Постепенно всё ушло, потускнело. Я спал без кошмаров. Пока уже в годы независимости я не познакомился с заместителем Председателя СБУ генералом Пристайко. Я помогал ему публиковать журнал “З архівів ВУЧК-ГПУ-НКВД-КГБ”. Страшный журнал о злодеяниях его прежней организации. Мы с генералом постепенно сближались, стали дружить семьями... Но почти каждую ночь в этот период нашого сближения меня преследовал один и тот же сон: я – в камере тюрьмы СБУ, меня арестовали, спустя какое-то время ко мне в камеру заходит Пристайко, он будет допрашивать меня. А я лихорадочно думаю: как такое возможно, только сегодня утром мы вместе пили кофе, о чем-то говорили! Ушло и это. Мы действительно подружились с Владимиром Ильичем Пристайко. Но рубцы от этих странных снов остались, я и сегодня ощущаю их.

Пришло другое. Редкое. Но очень яркое: я стою на углу Крещатика рядом с Центральным универмагом, рядом со мною стоят молча мои лагерные друзья, двадцатипятилетники-бандеровцы Васыль Пидгородецький, Дмитро Басараб, Евген Пришляк, Дмитро Верхоляк. Бесплотные, молчаливые, они наблюдают за жизнерадостными молодыми украинцами, весело идущими сквозь них. Я также стою молча, наблюдаю, как моё прошлое встречается с моим настоящим. Я – свидетель, только свидетель.
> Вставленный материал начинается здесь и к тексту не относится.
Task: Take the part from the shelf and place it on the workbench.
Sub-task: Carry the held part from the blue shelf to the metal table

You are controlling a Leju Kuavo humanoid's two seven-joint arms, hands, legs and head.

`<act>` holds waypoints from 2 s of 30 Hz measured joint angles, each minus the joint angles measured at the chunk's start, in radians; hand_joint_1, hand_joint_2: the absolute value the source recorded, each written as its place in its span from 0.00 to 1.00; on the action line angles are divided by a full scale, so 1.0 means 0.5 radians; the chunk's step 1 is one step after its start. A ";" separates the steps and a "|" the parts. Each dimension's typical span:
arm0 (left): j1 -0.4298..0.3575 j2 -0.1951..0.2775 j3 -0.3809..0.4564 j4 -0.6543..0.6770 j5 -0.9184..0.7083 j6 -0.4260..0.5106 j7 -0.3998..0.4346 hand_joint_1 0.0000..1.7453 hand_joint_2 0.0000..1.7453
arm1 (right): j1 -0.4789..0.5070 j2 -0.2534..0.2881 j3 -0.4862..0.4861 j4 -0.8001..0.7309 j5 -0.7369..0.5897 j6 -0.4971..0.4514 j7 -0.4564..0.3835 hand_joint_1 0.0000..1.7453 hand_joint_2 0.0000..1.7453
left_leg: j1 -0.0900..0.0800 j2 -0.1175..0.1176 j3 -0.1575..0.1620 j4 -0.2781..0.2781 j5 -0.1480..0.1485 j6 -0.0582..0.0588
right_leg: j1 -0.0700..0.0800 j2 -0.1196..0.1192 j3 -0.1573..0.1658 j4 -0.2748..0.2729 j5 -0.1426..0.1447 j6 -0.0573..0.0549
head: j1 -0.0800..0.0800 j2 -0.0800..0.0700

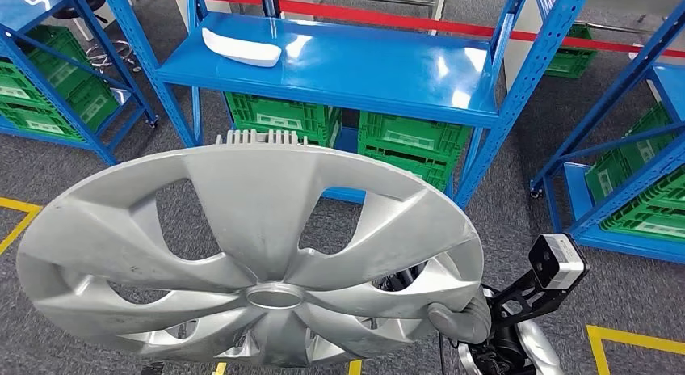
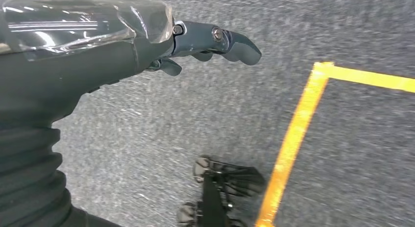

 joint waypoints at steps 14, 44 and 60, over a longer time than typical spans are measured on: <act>0.020 -0.005 0.000 0.000 0.002 -0.002 0.000 0.00 1.00 | -0.021 0.010 0.002 0.004 0.010 0.039 -0.019 1.00 1.00 | 0.030 -0.013 -0.321 0.541 -0.258 -0.140 | -0.001 -0.006 0.341 -0.598 0.182 -0.062 | -0.003 0.000; 0.065 -0.001 0.000 0.000 0.043 -0.007 -0.023 0.00 1.00 | -0.005 0.038 -0.002 -0.004 0.050 0.102 -0.034 1.00 1.00 | 0.027 -0.020 -0.315 0.429 -0.180 -0.118 | 0.010 -0.011 0.403 -0.645 0.156 -0.069 | 0.006 0.000; 0.072 -0.003 0.000 0.000 0.076 0.000 -0.071 0.00 1.00 | 0.009 0.033 -0.018 -0.036 0.089 0.118 -0.069 1.00 1.00 | 0.007 -0.010 0.016 0.024 -0.053 0.008 | 0.000 -0.004 0.025 -0.135 0.003 -0.006 | 0.020 0.000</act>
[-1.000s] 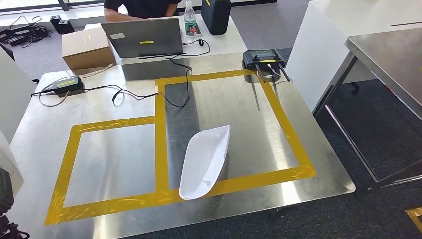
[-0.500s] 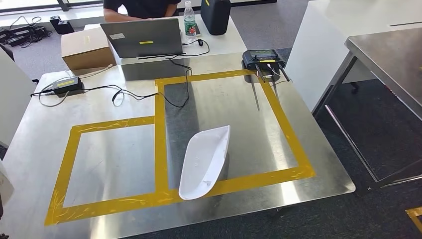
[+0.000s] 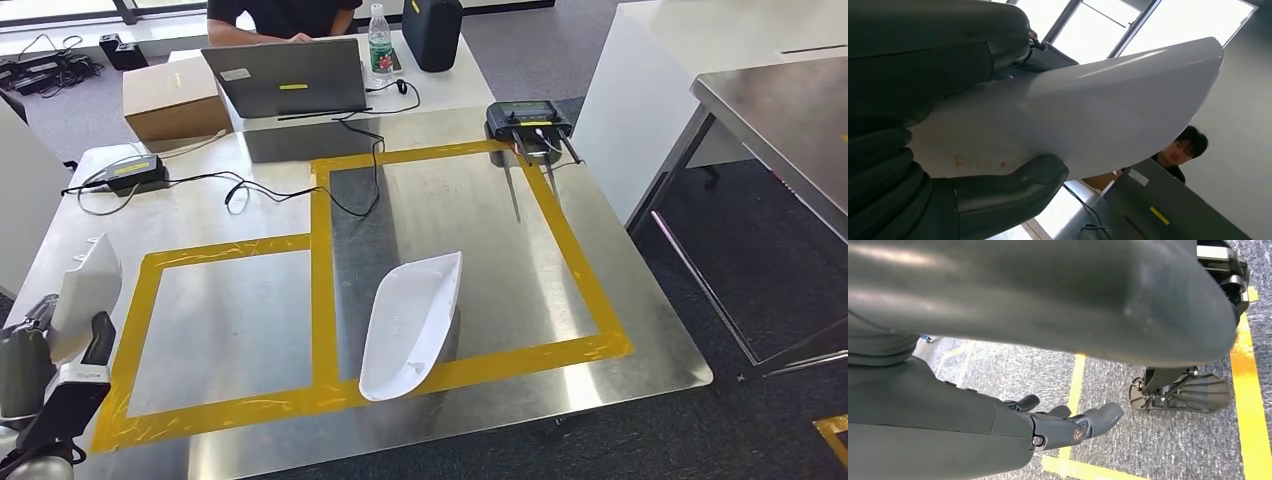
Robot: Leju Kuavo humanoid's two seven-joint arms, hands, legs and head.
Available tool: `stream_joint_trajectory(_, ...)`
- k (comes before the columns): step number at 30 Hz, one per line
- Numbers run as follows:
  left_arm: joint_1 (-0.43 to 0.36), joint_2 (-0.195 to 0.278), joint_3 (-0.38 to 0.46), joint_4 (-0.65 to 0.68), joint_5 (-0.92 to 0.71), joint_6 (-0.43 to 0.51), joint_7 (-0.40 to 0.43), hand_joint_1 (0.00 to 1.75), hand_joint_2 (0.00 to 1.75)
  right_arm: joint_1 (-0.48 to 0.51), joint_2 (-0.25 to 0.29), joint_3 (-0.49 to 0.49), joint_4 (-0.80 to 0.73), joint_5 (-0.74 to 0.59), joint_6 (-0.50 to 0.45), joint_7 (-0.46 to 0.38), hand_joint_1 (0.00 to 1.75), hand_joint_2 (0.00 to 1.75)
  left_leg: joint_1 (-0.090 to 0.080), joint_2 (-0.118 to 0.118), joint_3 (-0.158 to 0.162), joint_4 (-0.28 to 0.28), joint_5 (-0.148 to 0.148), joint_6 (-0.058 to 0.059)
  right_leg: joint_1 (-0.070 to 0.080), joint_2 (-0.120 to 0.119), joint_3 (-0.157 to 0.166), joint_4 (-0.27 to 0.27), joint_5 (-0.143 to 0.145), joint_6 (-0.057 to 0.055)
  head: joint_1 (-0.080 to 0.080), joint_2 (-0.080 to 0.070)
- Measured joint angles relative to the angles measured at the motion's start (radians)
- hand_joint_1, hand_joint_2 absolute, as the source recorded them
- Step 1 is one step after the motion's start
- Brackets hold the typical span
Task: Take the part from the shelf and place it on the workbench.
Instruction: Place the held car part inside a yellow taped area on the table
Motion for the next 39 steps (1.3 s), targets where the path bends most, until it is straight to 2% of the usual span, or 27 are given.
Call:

Может быть и меня следует подлечить в психиатрическом стационаре? Успокоить, чтобы я прекратил своё вечное сопротивление несправедливости. В конце концов, один известный харьковский коллега назвал меня шизофреником. Что ж, академик Снежневский определил у Андрея Дмитриевича Сахарова вялотекущую шизофрению...

Коллеги, давайте будем относиться всерьез к своей профессии. В Украине мы можем позволить себе такую роскошь.